---------- Information shown
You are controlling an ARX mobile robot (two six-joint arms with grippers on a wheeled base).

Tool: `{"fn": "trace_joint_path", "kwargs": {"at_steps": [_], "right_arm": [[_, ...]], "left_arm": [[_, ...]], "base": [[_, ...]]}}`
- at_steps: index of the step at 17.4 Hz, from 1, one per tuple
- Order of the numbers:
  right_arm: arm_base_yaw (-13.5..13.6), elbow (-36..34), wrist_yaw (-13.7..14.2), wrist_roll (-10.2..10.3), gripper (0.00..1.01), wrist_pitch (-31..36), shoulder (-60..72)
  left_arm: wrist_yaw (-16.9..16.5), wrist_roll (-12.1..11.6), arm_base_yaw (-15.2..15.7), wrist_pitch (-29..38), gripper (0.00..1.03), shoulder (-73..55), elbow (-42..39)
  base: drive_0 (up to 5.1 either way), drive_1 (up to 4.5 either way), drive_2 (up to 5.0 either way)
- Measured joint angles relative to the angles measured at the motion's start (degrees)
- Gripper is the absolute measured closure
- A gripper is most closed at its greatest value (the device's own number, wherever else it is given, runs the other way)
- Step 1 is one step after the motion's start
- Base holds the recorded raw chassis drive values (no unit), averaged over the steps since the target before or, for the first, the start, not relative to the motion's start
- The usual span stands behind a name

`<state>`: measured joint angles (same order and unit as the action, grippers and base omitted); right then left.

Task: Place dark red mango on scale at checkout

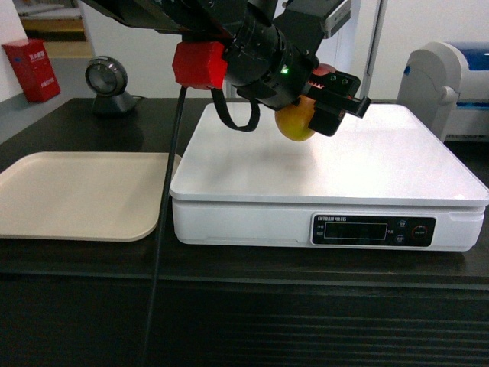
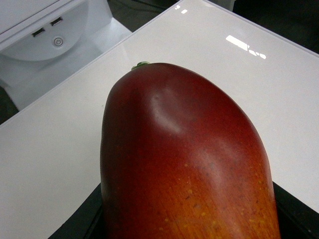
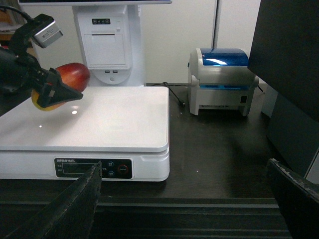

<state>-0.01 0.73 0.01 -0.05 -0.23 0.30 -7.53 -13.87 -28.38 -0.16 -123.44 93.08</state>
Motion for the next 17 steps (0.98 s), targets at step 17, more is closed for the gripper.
{"fn": "trace_joint_path", "kwargs": {"at_steps": [17], "right_arm": [[0.0,0.0,0.0,0.0,0.03,0.0,0.0]], "left_arm": [[2.03,-1.25,-1.2,-5.16,0.03,-10.38,11.74]], "base": [[0.0,0.0,0.0]]}}
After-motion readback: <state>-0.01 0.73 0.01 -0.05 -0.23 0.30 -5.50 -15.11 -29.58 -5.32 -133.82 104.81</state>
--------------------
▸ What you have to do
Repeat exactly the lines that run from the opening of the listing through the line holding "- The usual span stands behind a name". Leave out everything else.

▸ Written response
You are controlling an ARX mobile robot (two six-joint arms with grippers on a wheeled base).

Tool: `{"fn": "trace_joint_path", "kwargs": {"at_steps": [_], "right_arm": [[_, ...]], "left_arm": [[_, ...]], "base": [[_, ...]]}}`
- at_steps: index of the step at 17.4 Hz, from 1, one per tuple
- Order of the numbers:
  right_arm: arm_base_yaw (-13.5..13.6), elbow (-36..34), wrist_yaw (-13.7..14.2), wrist_roll (-10.2..10.3), gripper (0.00..1.01), wrist_pitch (-31..36), shoulder (-60..72)
  left_arm: wrist_yaw (-16.9..16.5), wrist_roll (-12.1..11.6), arm_base_yaw (-15.2..15.7), wrist_pitch (-29..38), gripper (0.00..1.03), shoulder (-73..55), elbow (-42..39)
  base: drive_0 (up to 5.1 either way), drive_1 (up to 4.5 either way), drive_2 (up to 5.0 either way)
- Measured joint angles relative to the angles measured at the motion's start (degrees)
- Gripper is the absolute measured closure
- A gripper is most closed at its greatest value (the device's own number, wherever else it is given, runs the other way)
- Step 1 is one step after the motion's start
- Base holds the recorded raw chassis drive values (no unit), averaged over the steps since the target before or, for the first, the start, not relative to the motion's start
- The usual span stands behind a name

For this exercise, nothing more is required.